5. Un prelievo corretto, conservazione e trasporto dei campioni sono fondamentali per le prestazioni di questo test.
6. Eliminare dopo il primo utilizzo. Il tubo di estrazione del campione, il contagocce e la card non possono essere nuovamente utilizzati.
7. Evitare l'alta temperatura durante l'analisi. Le card e il tampone di rilevamento conservati a basse temperature devono essere portati a temperatura ambiente prima dell'apertura per evitare l'assorbimento di umidità.
8. Non toccare l'area di reazione della card.
9. Non utilizzare il kit oltre la data di scadenza.
10. Non utilizzare il kit se l'involucro risulta forato o non ben sigillato.
11. I test devono essere utilizzati da personale professionalmente formato che lavora in laboratori o cliniche certificati presso i quali il campione è analizzato da personale qualificato.
12. Il risultato del test deve essere interpretato dal medico contestualmente ai risultati clinici e ad altri risultati dei test di laboratorio.
13. Smaltimento dei kit diagnostici: i campioni e il kit usato hanno rischio biologico. Il processo di smaltimento dei kit diagnostici deve rispettare la normativa locale sullo smaltimento dei rifiuti a rischio biologico o la regolamentazione di laboratorio.
Limitazioni
a. Questo test è solo per uso diagnostico in vitro. I risultati non possono essere utilizzati come base per una diagnosi. Il giudizio completo dovrebbe essere effettuato in combinazione con sintomi clinici, condizioni epidemiologiche e ulteriori dati clinici.
b. L'accuratezza del test dipende dal protocollo di raccolta dei campioni. Una raccolta non idonea del campione, una conservazione non corretta del campione o ripetuti congelamenti e scongelamenti del campione influiranno sul risultato del test.
c. I risultati positivi dei test non escludono co-infezioni con altri agenti patogeni. Un risultato negativo può essere causato da:
1. un prelievo non idoneo del campione;
2. trasferimento o manipolazione non corretta del campione;
3. carica virale nel campione troppo bassa oppure Il livello di antigene SARS-CoV-2 è inferiore al limite di rilevamento;
4. variazioni nei geni virali possono causare cambiamenti nei determinanti anticorpali;
5. alcune soluzioni speciali per la conservazione dei virus potrebbero non essere utilizzabili.
d. Questo prodotto può rilevare solo qualitativamente l'antigene SARS-CoV-2 nel campione e non è in grado di determinare la concentrazione dell'antigene nel campione.
e. Solo per uso medico professionale.
Conservazione
- Il kit può essere conservato a 2 °C-30 °C, la busta di alluminio sigillata è valida per 18 mesi, una volta aperta, la card è valida per 1 ora in caso di umidità inferiore al 65%.

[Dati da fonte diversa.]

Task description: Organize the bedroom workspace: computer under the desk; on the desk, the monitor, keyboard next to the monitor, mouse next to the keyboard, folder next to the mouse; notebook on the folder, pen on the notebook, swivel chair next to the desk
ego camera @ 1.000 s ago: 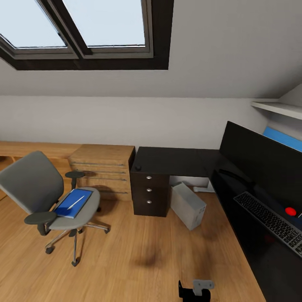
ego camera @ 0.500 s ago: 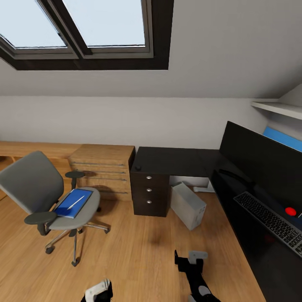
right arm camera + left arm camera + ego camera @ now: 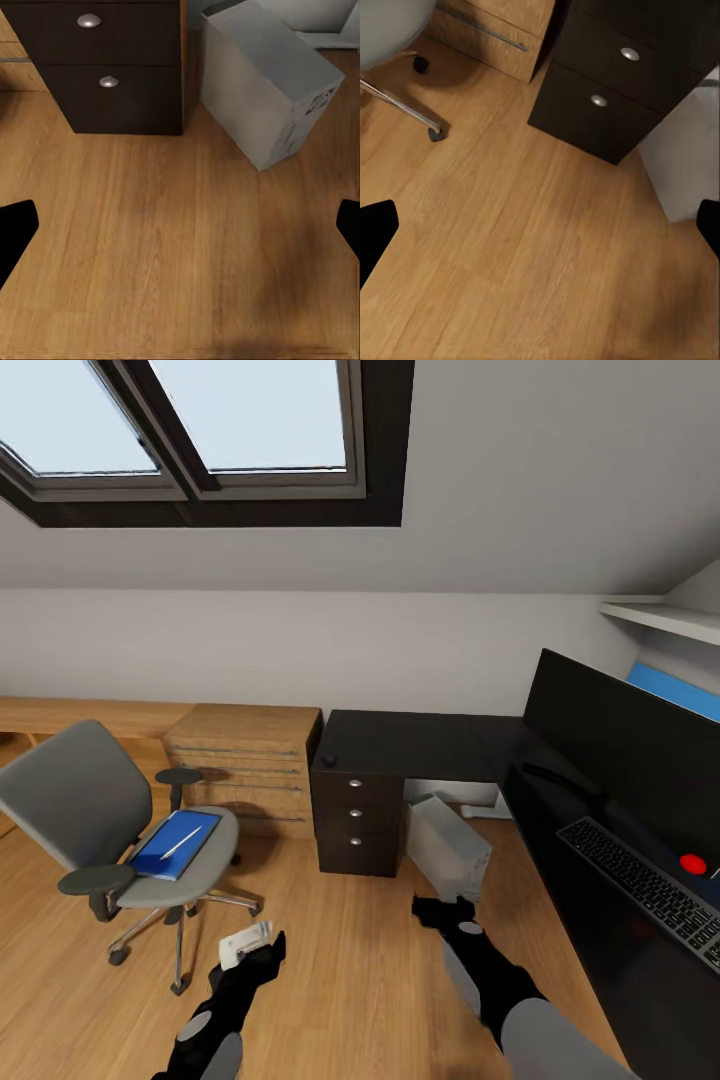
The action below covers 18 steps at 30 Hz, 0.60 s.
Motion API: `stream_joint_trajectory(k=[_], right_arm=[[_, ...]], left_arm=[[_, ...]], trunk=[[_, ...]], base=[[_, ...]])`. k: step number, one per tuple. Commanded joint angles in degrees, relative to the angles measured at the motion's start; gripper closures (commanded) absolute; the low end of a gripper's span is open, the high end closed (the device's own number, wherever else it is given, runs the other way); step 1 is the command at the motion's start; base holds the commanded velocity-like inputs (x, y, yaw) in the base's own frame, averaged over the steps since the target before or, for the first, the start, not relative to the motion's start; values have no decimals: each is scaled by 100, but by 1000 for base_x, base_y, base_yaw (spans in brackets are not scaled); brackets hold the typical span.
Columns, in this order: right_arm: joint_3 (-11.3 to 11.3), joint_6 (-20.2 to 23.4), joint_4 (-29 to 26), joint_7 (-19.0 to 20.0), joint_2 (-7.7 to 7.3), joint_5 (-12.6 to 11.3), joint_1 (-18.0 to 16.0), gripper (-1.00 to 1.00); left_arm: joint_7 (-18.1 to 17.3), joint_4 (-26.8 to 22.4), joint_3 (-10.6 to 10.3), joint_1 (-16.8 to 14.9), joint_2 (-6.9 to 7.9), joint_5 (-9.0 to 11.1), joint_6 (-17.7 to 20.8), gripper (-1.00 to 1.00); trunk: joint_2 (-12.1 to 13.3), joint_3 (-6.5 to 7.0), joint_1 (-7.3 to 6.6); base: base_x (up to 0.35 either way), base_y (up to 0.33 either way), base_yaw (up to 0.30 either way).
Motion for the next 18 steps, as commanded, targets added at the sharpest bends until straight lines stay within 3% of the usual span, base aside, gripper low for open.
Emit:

- Assicurarsi di utilizzare il prodotto subito dopo aver aperto le buste in caso di umidità superiore al 65%.
- Il periodo di apertura della soluzione campione è di 1 mese.
- Trasporto a 2 °C-30 °C.
Formato
Il kit è costituito da una card di reazione, un flaconcino con il diluente del campione, il tubo di estrazione e le istruzioni d'uso.